Work instructions.
Your job is to report every line of the entries that has "camera".

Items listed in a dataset
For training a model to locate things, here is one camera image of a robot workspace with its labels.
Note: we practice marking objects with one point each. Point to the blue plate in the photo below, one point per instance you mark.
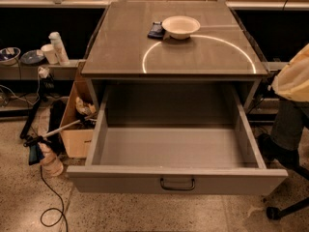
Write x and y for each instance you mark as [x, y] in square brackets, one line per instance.
[32, 57]

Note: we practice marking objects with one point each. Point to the white paper bowl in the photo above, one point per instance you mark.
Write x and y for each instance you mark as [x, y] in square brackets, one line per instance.
[180, 27]

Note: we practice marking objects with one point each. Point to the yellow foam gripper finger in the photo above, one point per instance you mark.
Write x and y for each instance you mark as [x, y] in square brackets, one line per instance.
[292, 83]

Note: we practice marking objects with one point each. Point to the grabber tool with handle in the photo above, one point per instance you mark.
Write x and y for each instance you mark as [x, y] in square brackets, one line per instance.
[33, 141]

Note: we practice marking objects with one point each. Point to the grey drawer cabinet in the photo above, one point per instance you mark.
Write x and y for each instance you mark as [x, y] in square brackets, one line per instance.
[219, 50]

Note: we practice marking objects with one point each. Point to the grey top drawer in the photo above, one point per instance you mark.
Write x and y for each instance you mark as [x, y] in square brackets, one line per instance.
[174, 138]

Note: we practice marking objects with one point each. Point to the dark blue snack packet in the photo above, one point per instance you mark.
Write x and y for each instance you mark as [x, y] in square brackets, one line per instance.
[157, 31]

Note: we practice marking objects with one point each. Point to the white paper cup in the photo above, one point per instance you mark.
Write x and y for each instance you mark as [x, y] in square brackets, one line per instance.
[49, 53]

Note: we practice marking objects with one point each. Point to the plastic bottle on floor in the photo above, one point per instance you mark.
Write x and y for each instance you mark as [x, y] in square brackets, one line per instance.
[50, 148]

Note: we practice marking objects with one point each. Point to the white cylindrical canister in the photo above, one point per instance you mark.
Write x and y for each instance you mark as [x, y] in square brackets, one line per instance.
[59, 48]

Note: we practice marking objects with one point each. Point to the cardboard box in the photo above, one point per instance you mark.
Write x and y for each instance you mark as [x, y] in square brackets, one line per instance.
[78, 132]

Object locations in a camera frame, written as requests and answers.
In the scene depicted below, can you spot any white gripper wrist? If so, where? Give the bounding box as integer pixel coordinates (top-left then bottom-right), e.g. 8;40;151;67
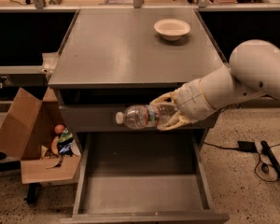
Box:
149;77;217;132

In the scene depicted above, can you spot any clear plastic water bottle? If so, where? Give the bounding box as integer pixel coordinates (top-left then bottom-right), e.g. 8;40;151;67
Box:
115;103;177;130

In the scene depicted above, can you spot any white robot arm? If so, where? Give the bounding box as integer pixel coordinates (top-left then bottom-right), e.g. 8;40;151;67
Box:
153;39;280;131

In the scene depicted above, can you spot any grey drawer cabinet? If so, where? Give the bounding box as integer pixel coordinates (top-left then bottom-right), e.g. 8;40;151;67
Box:
49;7;223;148

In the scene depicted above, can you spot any open grey lower drawer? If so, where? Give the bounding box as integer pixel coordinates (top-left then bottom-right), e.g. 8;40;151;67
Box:
60;131;230;224

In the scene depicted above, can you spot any grey upper drawer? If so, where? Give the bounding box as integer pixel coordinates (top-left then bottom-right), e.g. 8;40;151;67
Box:
58;102;224;133

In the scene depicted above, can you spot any black power adapter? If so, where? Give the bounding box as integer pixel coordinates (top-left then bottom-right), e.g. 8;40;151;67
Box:
238;141;258;153

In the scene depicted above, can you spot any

Response below.
For training a model to locate things, here is one camera image of a robot workspace with its labels.
Object locations in a camera frame, written as requests and answers.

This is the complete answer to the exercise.